Extracted data entries:
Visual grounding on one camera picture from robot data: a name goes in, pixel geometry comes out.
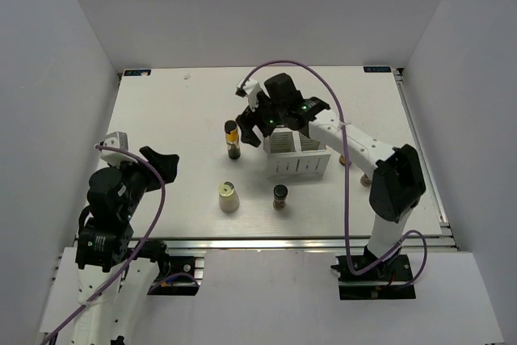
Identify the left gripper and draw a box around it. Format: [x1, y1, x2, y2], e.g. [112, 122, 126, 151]
[108, 145, 179, 219]

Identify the spice jar black lid centre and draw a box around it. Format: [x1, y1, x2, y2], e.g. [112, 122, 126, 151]
[273, 184, 288, 210]

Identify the XDOF logo sticker left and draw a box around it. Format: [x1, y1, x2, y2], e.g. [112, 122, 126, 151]
[123, 69, 151, 77]

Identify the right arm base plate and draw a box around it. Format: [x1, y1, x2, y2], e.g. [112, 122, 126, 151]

> _About this task_: The records above are to be retyped exactly, with every picture left out.

> _Exercise response_:
Visual grounding on one camera picture from robot data: a name goes in, pixel geometry comes out.
Identify the left gripper and draw a box around it. Format: [x1, y1, x2, y2], e.g. [112, 122, 126, 151]
[108, 145, 179, 219]

Identify the spice jar black lid centre and draw a box around it. Format: [x1, y1, x2, y2], e.g. [112, 122, 126, 151]
[273, 184, 288, 210]

Identify the XDOF logo sticker left and draw a box around it. Format: [x1, y1, x2, y2], e.g. [112, 122, 126, 151]
[123, 69, 151, 77]

Identify the right arm base plate and draw a box around it. Format: [x1, y1, x2, y2], e.g. [112, 122, 126, 151]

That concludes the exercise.